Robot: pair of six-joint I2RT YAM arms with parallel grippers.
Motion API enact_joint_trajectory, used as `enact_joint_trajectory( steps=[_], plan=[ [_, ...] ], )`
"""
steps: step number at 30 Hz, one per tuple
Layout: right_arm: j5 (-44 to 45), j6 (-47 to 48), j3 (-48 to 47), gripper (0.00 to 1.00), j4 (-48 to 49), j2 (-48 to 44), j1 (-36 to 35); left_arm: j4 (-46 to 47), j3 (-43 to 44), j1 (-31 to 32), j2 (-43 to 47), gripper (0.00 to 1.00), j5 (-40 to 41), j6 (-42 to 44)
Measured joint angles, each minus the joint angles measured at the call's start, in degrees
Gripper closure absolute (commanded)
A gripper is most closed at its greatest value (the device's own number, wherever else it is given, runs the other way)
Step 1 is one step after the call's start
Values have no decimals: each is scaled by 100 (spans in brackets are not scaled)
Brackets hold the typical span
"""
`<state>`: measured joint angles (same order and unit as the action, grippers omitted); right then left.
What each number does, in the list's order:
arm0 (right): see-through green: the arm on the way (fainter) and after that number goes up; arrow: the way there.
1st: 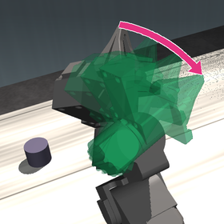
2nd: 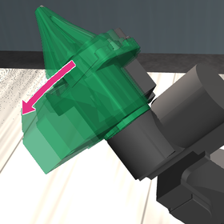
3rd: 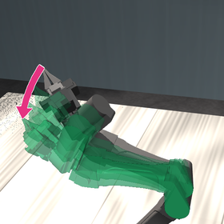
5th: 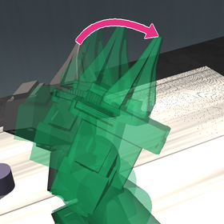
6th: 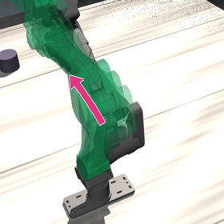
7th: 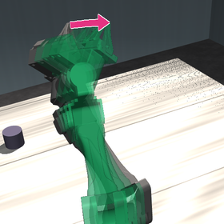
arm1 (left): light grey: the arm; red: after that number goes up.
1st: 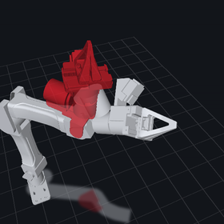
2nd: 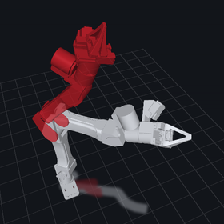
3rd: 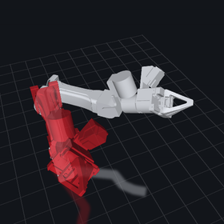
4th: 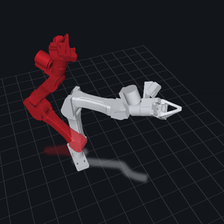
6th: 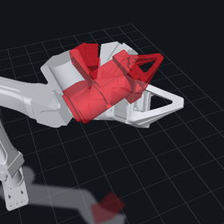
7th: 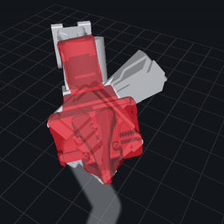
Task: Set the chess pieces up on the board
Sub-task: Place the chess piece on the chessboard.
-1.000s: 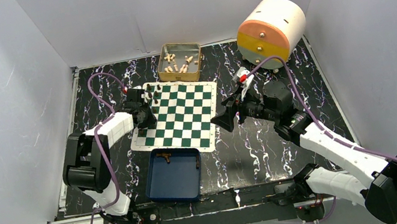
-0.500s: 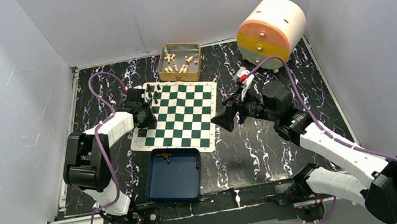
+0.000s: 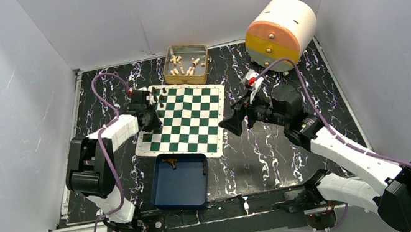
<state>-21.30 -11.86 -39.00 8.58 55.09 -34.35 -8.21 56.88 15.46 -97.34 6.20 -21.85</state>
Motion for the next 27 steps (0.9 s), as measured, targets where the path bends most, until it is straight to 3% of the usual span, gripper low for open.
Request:
enact_joint_trajectory(
  steps=[18, 23, 27],
  plan=[
    [153, -144, 0, 1, -125, -127, 0, -173, 136, 0, -20, 70, 0, 44],
    [855, -909, -28, 1, -258, -127, 0, -474, 557, 0, 149, 65, -76, 68],
    [1189, -1141, -127, 1, -575, -114, 11, -704, 975, 0, 640, 56, -144, 138]
  ],
)
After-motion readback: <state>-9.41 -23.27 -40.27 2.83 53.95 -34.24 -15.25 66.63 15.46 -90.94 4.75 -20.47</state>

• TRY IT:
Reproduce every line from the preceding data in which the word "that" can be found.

• WRITTEN SOLUTION:
arm0 (right): see-through green: the arm on the way (fainter) and after that number goes up; arrow: the way there.
arm1 (left): light grey: the arm; red: after that number goes up.

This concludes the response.